[What to work on]
Going through the material below, please gather all lines with the word "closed" in them.

(Dataset section)

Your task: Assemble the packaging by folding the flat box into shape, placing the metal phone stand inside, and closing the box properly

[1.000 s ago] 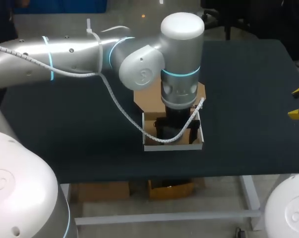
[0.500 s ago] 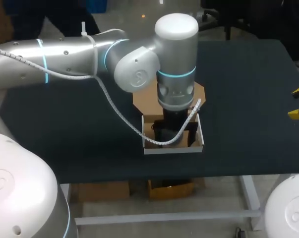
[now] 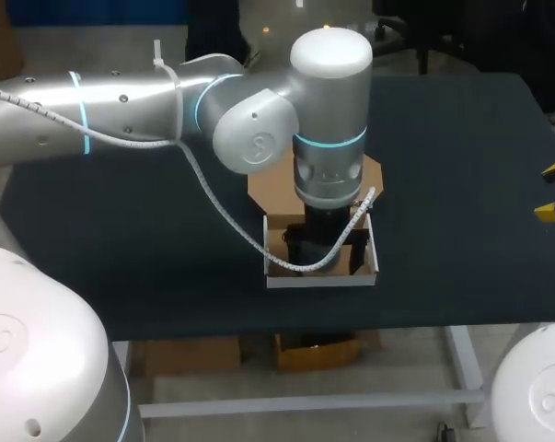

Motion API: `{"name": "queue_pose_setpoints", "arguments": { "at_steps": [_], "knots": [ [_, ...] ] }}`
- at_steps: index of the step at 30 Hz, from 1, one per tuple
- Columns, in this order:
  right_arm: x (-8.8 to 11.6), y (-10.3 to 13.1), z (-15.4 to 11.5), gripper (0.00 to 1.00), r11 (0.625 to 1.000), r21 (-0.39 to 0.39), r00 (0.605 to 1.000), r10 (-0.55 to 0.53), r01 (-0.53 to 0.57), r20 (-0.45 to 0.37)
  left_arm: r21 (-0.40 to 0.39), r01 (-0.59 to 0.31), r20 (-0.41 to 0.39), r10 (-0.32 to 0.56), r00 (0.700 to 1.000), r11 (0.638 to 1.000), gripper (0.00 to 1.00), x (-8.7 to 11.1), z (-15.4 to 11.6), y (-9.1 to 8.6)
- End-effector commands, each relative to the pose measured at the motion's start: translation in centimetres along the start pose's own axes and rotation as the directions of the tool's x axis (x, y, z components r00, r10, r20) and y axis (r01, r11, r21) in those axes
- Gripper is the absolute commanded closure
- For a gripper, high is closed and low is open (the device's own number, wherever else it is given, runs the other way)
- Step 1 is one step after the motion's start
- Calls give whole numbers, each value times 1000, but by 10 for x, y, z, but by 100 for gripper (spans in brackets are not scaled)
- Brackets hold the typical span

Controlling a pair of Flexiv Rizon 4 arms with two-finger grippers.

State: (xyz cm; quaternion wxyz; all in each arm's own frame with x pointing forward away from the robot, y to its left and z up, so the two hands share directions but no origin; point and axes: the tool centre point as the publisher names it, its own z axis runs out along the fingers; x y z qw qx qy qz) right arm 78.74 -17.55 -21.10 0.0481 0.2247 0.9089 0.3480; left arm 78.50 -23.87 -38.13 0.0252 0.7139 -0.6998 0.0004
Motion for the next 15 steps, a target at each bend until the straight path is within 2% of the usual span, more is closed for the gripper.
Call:
{"name": "queue_pose_setpoints", "arguments": {
  "at_steps": [1,9,15],
  "knots": [
    [1,0,-1,0,1000,0,1000,0,0,-1,21,-11,0,11,1000,1000,0,0,-12,-1],
    [1,0,-1,0,1000,0,1000,0,0,-1,83,-83,-18,85,996,993,0,-4,-43,-8],
    [1,0,-1,0,1000,0,1000,0,0,-1,117,-150,-38,155,987,982,0,-14,-69,-16]
  ]
}}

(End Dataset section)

[Output for this task]
- For a gripper, high is closed and low is open (the device's own number, wherever else it is given, runs the other way)
Motion for the next 15 steps, a target at each bend until the straight path is within 2% of the usual span, more is closed for the gripper.

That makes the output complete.